Radiation-induced secondary emissions in solid-state devices as a possible contribution to quasiparticle poisoning of superconducting circuits
Francisco Ponce, John L. Orrell, Zheming Wang

TL;DR
This paper investigates how secondary emissions like fluorescence caused by cosmic rays near superconducting circuits can generate quasiparticles, potentially impairing quantum devices, and suggests co-design strategies for mitigation.
Contribution
It provides an estimation of secondary emission effects from radiation interacting with materials near superconducting circuits, highlighting a new environmental factor affecting device performance.
Findings
Material fluorescence can produce quasiparticles in superconducting circuits.
Secondary emissions may significantly contribute to quasiparticle poisoning.
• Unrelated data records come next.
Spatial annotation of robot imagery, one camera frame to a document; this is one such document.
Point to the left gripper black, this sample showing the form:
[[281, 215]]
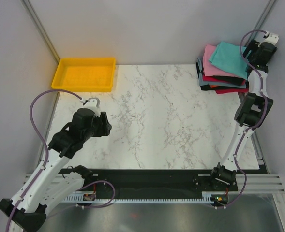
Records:
[[104, 129]]

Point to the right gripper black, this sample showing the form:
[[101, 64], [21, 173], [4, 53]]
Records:
[[254, 46]]

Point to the teal t shirt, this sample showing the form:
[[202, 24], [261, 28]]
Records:
[[226, 57]]

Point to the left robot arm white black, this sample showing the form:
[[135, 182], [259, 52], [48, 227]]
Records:
[[30, 207]]

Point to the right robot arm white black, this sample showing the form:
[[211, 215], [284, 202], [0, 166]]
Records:
[[249, 116]]

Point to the stack of folded t shirts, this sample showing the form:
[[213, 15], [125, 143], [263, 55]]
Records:
[[218, 87]]

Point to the yellow plastic tray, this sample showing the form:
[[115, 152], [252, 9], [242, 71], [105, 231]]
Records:
[[85, 74]]

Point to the pink folded t shirt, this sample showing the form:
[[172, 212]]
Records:
[[211, 70]]

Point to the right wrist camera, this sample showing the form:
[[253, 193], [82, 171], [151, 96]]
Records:
[[271, 38]]

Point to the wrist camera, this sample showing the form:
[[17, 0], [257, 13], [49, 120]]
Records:
[[93, 104], [271, 38]]

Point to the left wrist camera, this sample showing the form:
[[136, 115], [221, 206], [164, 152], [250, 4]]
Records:
[[93, 104]]

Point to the right aluminium frame post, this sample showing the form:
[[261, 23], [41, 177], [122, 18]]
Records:
[[265, 14]]

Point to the aluminium frame post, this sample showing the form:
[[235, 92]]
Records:
[[39, 26], [265, 14]]

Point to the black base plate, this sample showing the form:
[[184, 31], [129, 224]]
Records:
[[146, 184]]

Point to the left aluminium frame post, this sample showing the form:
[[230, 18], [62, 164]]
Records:
[[39, 26]]

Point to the white slotted cable duct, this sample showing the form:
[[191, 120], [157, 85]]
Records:
[[79, 197]]

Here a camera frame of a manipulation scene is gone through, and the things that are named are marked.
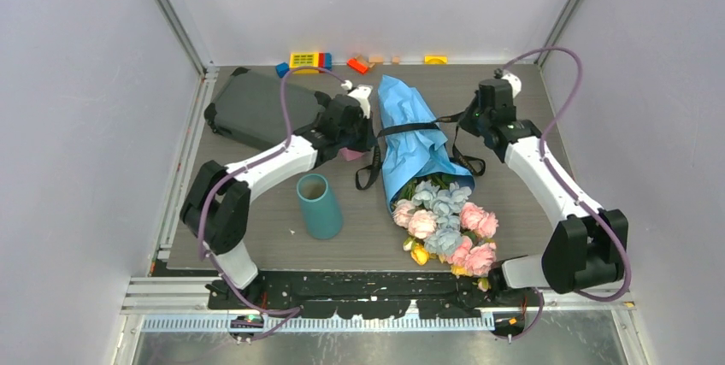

Co-design of circuits and environment can mitigate radiation effects.
Abstract
This report estimates the potential for secondary emission processes induced by ionizing radiation to result in the generation of quasiparticles in superconducting circuits. These estimates are based on evaluation of data collected from a small superconducting detector and a fluorescence measurement of typical read-out circuit board materials. Specifically, we study cosmic ray muons interacting with substrate or mechanical support materials present within the vicinity of superconducting circuits. We evaluate the potential for secondary emission, such as scintillation and/or fluorescence, from these nearby materials to occur at sufficient energy (wavelength) and rate (photon flux) to ultimately lead to the breaking of superconducting Copper pairs (i.e., production of quasiparticles). This evaluation leads to a conclusion that material fluorescence in the vicinity of superconducting…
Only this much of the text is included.